The point is that you are giving a massive dose of barbiturates that is at least 20 times what you might use therapeutically to render someone unconscious but leave them alive; it is a huge dose. When someone is frail and very near death, they may well die rapidly from ingesting a small amount of an additional drug, but I would also point out that in its data the Oregon Health Authority says that the shortest time was one minute, and that is before any drug would be absorbed. I found that interesting because, in my own clinical experience, there are patients who, when the family says to them: “It’s okay, you can let go”, die within minutes of that statement being made. In other words, when they are given permission to die, they let go of the drive to stay alive. I wonder whether the figures in Oregon showing a very short time demonstrate that the person has signalled that now they are letting go, and that is it. I am worried by the prolonged figures, however, and I would point out that the median means that half the cases take longer than 25 minutes. That still seems to me to be quite a long time, but we will discuss complications later in the debate, not in relation to these amendments.

There is merit in not using the clinical team that is looking after the patient, whoever they are, but using an independent assessment by people who are properly trained in assessing capacity and who have the ability to ask questions about the family that the doctor who was looking after the patient may, for whatever reason, feel uncomfortable or inadequate about asking.
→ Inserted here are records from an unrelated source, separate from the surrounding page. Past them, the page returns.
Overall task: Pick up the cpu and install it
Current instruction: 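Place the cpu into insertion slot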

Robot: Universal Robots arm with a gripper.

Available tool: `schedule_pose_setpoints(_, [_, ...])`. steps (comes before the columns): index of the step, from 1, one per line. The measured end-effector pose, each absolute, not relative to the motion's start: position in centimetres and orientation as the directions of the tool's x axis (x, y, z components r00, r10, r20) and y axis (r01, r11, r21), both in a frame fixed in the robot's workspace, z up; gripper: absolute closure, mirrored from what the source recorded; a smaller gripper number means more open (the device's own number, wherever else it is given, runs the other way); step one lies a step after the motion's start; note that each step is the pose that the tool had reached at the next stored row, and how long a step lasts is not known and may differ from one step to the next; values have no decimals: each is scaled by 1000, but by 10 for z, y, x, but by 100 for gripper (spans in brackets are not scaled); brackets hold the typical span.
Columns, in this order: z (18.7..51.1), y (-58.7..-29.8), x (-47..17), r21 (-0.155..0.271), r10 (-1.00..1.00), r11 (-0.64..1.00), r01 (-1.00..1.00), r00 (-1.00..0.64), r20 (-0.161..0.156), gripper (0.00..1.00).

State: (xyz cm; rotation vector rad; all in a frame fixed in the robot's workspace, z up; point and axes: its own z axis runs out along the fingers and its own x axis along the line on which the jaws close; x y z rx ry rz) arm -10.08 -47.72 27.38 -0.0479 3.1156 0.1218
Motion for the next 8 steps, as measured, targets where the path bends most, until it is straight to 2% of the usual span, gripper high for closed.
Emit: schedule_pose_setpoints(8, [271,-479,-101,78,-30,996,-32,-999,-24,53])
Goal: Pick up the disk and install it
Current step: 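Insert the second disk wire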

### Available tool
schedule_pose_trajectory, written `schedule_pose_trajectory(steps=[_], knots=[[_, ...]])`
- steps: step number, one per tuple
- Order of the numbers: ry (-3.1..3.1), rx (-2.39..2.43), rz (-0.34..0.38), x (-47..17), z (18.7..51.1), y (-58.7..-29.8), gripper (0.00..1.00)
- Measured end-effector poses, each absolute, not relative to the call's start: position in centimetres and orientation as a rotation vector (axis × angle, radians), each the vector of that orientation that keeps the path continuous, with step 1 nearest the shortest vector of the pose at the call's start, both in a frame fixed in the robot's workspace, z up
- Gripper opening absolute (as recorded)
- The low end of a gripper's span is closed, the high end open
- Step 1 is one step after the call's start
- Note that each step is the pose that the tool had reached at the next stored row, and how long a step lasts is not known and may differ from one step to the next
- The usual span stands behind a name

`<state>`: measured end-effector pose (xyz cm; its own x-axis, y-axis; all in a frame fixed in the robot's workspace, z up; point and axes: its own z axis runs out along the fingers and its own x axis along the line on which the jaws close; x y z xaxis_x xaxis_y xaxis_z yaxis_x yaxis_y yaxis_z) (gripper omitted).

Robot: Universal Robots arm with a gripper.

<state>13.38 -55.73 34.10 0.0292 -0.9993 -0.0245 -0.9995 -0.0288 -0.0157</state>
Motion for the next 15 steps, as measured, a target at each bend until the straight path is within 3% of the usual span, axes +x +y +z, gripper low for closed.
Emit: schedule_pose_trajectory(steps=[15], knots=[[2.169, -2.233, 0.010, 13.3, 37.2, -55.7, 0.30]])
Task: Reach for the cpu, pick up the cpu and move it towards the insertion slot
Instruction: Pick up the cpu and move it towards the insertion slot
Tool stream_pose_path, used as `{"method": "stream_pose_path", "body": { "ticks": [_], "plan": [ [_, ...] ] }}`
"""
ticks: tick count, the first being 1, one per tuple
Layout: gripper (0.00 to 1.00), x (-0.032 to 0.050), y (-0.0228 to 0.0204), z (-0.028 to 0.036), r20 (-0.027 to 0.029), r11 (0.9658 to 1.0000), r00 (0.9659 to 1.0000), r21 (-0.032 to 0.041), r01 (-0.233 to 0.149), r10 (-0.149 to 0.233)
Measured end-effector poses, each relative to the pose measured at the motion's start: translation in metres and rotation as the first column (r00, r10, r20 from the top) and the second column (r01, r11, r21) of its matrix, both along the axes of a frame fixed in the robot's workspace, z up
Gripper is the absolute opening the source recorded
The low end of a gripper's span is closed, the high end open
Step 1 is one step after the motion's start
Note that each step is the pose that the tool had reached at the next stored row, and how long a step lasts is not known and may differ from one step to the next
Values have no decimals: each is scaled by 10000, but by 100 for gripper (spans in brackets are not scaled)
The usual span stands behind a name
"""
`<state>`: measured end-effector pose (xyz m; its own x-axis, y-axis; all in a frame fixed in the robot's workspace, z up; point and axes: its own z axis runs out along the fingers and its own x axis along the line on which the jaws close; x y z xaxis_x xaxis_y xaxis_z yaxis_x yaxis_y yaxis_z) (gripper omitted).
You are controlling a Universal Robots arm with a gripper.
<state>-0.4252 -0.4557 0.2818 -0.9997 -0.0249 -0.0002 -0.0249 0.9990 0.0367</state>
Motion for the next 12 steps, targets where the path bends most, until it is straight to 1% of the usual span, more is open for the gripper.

They may not be adequately trained, because very few doctors are properly trained in assessing capacity. I also emphasise to the House the merit of having an independent person give the drugs.

My final point is that it is important to look at those jurisdictions that have changed the law regarding what happens if you do not have the kind of control that the amendments of the noble Lord, Lord Carlile, have been trying to put in. We know from Belgium that 32% of its physician-assisted euthanasia—that is how its law is framed—now happens without the explicit request of the patient, and we know from Belgium’s own data that it estimates that 47% is not reported. So without having these kinds of controls, you develop a very leaky system. The thought of people’s lives being ended without their explicit request is something that I find horrifying.